Determine how many lines in this listing contain the word "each" and report that number by itself.

- Opening Delimiter -

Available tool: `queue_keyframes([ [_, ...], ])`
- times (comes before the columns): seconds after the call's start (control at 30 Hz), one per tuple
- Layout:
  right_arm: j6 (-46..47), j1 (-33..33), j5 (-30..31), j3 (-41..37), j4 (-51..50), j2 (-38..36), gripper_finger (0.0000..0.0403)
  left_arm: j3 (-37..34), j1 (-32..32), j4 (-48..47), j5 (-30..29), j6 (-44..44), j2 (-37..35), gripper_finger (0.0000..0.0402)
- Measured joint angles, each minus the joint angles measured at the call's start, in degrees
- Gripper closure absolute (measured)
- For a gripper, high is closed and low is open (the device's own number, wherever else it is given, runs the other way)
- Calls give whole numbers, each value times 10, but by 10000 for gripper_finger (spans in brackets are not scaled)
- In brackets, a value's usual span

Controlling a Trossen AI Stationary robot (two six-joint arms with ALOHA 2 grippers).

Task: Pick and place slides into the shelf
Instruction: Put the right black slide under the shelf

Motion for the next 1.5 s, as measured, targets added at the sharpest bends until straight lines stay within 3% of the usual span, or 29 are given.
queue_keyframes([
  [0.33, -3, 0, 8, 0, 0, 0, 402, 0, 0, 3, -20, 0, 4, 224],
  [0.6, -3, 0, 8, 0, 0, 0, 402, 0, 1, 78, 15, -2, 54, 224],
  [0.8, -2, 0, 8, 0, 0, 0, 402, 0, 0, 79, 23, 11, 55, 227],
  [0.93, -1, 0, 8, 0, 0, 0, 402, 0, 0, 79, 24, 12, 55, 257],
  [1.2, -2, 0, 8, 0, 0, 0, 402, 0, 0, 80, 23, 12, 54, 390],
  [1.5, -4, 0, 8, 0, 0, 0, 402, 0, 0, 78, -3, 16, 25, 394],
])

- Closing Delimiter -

Solution to the problem =>
2